И теперь, по-видимому, ждали выезда Морозовой. На дворе, у крыльца главного подъезда, стояла богатая, известная всей Москве «каптана» Морозихи, украшенная бронзою, «муссиею и серебром и аргамаками многими» карета, запряженная двенадцатью белыми редкими конями с великолепными «гремячими чепьми». Около «каптаны» толпились рабы и рабыни, числом не менее двухсот, ожидая торжественного выхода. На козлах по-прежнему сидел седобородый плотный кучер, боярин не боярин, поп не поп, а что-то очень важное, в высокой меховой шапке с голубым верхом наподобие купола Василия Блаженного, сидел, важно поглядывая на толпу и сплевывая через спесивую губу, и здоровыми ручищами в оленьих рукавицах сдерживал коней, грызших и пенивших слюною блестящие удила. На каждой из лошадей, запряженных цугом, сидело по молоденькому вершнику в высоких шапках с голубыми верхами… Все, решительно все глядело так же торжественно, как и семь лет назад… Не было только Феди юродивого, которого удавили за веру в далекой Мезени, на глазах у толпы…
— Али, родимый, Морозиху ждут, народу-то что натолкалось? — спрашивала оборванная нищенка белобрысого детину из Охотного ряду в шапке таких размеров, что из ее меху можно было бы выкроить три добрых шапки.
— Знамо, Морозиху, не тебя, мочену грушу, — осклабился детина.
— А как же, милой, сказывали, будто ее, боярыню-ту, за двуперстие на цепь посадили, а как стали, сказывают, ноги-ту ейные чепью заковывать, так от ног-ат огнь изыде и стрельцу Онисимке всю бороду опалило…
— Точно опалило, — подхватила торговка-оладейница. — Я в те поры оладьи волокла в Охотный ряд, так видела своими глазыньками, аки бы дым какой на дворе, а на трубе ворона каркала, и уж таково страшно…
— Ах, владычица-предотеча!
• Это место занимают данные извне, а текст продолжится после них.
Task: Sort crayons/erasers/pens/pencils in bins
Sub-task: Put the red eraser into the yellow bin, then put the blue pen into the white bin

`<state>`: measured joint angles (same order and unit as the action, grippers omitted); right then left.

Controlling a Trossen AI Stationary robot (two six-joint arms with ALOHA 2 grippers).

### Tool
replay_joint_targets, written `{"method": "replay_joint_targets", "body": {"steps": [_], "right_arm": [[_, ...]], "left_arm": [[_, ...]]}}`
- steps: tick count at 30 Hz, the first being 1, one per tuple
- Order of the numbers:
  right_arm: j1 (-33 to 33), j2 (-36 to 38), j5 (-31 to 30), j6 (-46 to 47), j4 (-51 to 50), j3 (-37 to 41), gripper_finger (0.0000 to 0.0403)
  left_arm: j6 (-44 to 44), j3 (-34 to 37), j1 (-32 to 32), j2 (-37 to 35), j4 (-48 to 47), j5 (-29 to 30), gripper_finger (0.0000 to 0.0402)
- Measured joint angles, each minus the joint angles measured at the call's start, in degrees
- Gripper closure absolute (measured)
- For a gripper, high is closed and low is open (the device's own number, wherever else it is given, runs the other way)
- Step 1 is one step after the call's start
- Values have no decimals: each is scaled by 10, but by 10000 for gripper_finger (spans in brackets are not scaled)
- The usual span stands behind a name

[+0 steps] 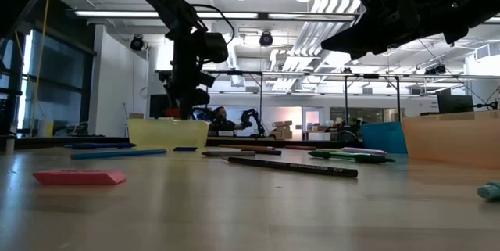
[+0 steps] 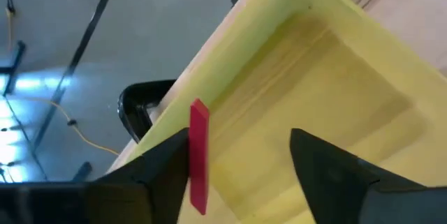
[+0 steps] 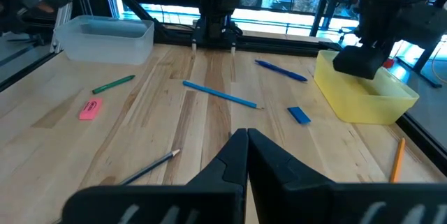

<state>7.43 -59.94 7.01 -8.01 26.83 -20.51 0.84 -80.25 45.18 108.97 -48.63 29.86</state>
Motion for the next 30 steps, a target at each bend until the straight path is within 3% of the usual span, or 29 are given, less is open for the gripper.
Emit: {"method": "replay_joint_targets", "body": {"steps": [9, 12, 16, 26, 30], "right_arm": [[0, 0, 0, 0, 0, 0, 401], [0, 0, 0, 0, 0, 0, 401], [0, 0, 0, 0, 0, 0, 401], [0, 0, 0, 0, 1, 0, 401], [0, 0, 0, 0, 0, 0, 401]], "left_arm": [[29, 1, 0, 5, 0, -51, 349], [25, 1, 1, 5, 0, -55, 377], [13, 1, 3, 5, 0, -64, 349], [-7, 1, 6, 5, 1, -83, 184], [19, 0, 4, 4, -21, -78, 165]]}}
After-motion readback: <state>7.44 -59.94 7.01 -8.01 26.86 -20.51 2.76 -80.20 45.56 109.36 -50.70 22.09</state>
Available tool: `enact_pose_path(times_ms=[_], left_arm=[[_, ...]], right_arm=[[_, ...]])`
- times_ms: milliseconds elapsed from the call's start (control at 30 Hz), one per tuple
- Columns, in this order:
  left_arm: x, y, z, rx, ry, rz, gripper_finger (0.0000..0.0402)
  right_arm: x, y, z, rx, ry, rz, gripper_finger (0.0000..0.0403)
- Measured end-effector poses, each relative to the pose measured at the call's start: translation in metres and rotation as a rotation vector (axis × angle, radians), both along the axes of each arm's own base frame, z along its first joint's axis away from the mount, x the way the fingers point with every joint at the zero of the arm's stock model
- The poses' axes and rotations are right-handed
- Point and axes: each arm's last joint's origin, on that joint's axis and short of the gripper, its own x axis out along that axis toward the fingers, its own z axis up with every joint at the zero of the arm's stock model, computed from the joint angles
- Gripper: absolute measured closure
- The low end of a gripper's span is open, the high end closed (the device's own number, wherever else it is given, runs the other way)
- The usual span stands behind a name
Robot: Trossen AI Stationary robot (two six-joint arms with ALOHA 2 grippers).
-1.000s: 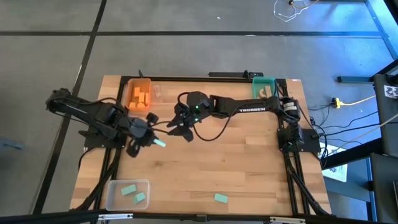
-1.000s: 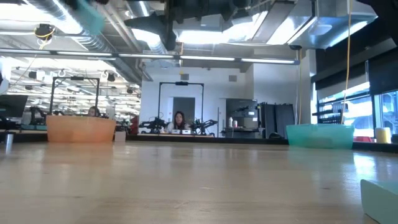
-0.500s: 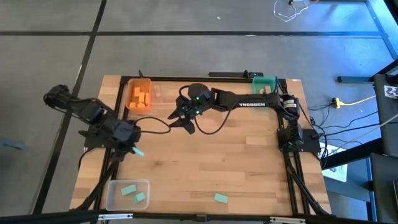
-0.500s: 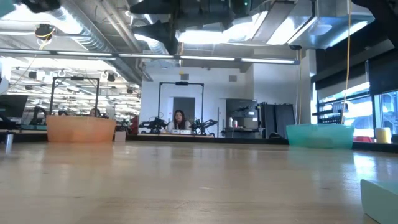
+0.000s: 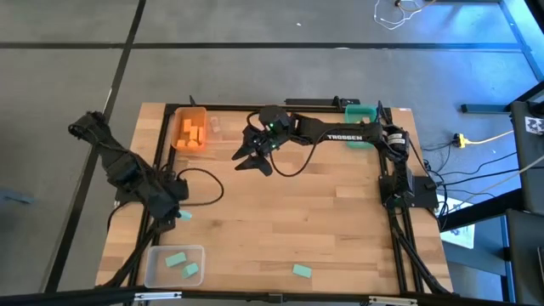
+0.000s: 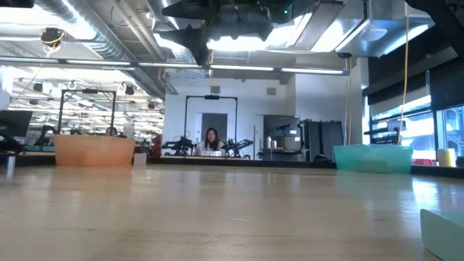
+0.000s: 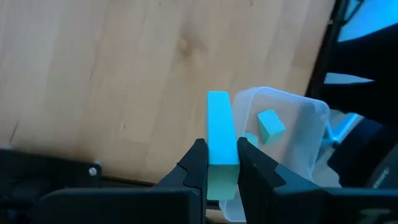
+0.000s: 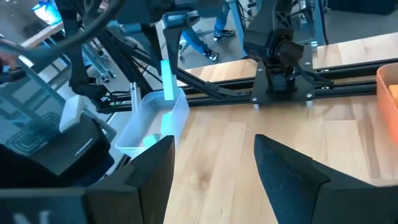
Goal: Sort & place blocks by color
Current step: Put the blue block into the transparent bin
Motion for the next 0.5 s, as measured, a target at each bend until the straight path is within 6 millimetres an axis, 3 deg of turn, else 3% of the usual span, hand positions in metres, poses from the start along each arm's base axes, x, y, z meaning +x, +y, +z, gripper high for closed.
enact_pose_path(times_ms=[233, 500], left_arm=[[0.006, -0.024, -0.013, 0.008, 0.08, 0.089, 0.0353], [0.017, -0.068, -0.026, -0.135, 0.145, 0.1, 0.0353]], right_arm=[[-0.004, -0.009, 0.001, -0.004, -0.041, 0.112, 0.0184], [-0.007, -0.019, 0.001, -0.016, -0.057, 0.136, 0.0184]])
Что ж Онисимке-то?
— Да что, сказывали в Обжорном ряду: как увидал царь-от осударь Онисимку, да и испужайся и говорит: «Она-де, Морозиха, мученица есть, привезти-де ее ко мне во дворец в золотой каптане…»
В это время с заднего двора выехали простые дровни, покрытые соломкой и запряженные водовозной клячей, и остановились у крыльца людских хором. Клячу вел под уздцы стрелец.
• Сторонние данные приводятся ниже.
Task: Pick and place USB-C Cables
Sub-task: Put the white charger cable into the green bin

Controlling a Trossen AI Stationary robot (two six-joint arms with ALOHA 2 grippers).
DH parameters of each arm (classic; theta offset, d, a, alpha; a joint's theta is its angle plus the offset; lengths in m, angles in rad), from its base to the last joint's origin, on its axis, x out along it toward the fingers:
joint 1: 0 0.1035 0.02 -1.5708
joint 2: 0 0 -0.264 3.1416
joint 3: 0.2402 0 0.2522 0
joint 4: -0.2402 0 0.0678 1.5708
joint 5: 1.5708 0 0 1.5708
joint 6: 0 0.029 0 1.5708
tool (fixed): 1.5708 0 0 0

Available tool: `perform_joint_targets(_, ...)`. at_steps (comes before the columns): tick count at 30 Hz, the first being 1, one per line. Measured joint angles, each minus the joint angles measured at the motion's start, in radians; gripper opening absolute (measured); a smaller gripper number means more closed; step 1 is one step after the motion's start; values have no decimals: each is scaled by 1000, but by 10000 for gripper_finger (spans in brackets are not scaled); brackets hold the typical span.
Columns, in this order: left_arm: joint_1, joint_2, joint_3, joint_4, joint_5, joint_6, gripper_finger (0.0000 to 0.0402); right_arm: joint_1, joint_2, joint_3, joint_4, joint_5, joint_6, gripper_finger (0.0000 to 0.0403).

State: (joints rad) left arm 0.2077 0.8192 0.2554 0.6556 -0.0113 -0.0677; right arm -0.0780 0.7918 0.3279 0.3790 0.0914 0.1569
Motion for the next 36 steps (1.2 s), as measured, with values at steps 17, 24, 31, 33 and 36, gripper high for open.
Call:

— А дровни-те, родимая, для кого ж будут? — спросила нищенка у оладейницы.
— Не ведаю, милая…
— Дровни-те под тебя, мочена груша, — зубоскалил детина из Охотного ряду.
— Охальник ты, охальник и есть! — обиделась нищенка.
— Пра, баунька, вот те крест татарский! Хотят, чу, везти тебя царю на показ.
— Идет! Идет! — заволновалась улица.
С главного крыльца сходил кто-то, поддерживаемый под руки плачущею старою нянюшкой и мрачным слугою Иванушкою, но только это сходила не Морозова. Видна была наглухо застегнутая соболья шуба да высокая боярская шапка, а, по-видимому, плачущее лицо закрыто было ладонями.
— Боярчонок, боярчонок! — пронеслось в толпе. — Ванюшка, Иван Глебыч Морозов.
— Ах, родимыя! Как он плачет-то, сердешный. Юного Морозова, обливающегося слезами, посадили в каптану и захлопнули дверцы. Иванушка стал на запятках.
— В Кремль, под царские переходы! — крикнул Иванушка кучеру, и каптана двинулась, зазвенев на весь двор «гремячими чепьми».
В этот же момент, гремя другого рода цепями, стрельцы сносили с крыльца людских хором кого-то в нагольном тулупе, прикованного к массивному дубовому стулу… Ропот ужаса прошел в толпе… На дворе послышались вопли и причитания…
Это стрельцы снесли на дровни Морозову и положили на солому. Она была прикована, как цепная собака, массивною цепью за шею. Цепь привинчена была к стулу.
Голова Морозовой закутана была черным шерстяным платком, концы которого спускались на нагольный тулуп, но не прикрывали цепи, тянувшейся от шеи к стулу.
За нею вынесли в таком же одеянии и тоже прикованную к стулу Урусову и положили рядом с сестрою на дровни.
Толпа и на дворе, и за воротами, пропустив блестящую каптану, замерла на месте.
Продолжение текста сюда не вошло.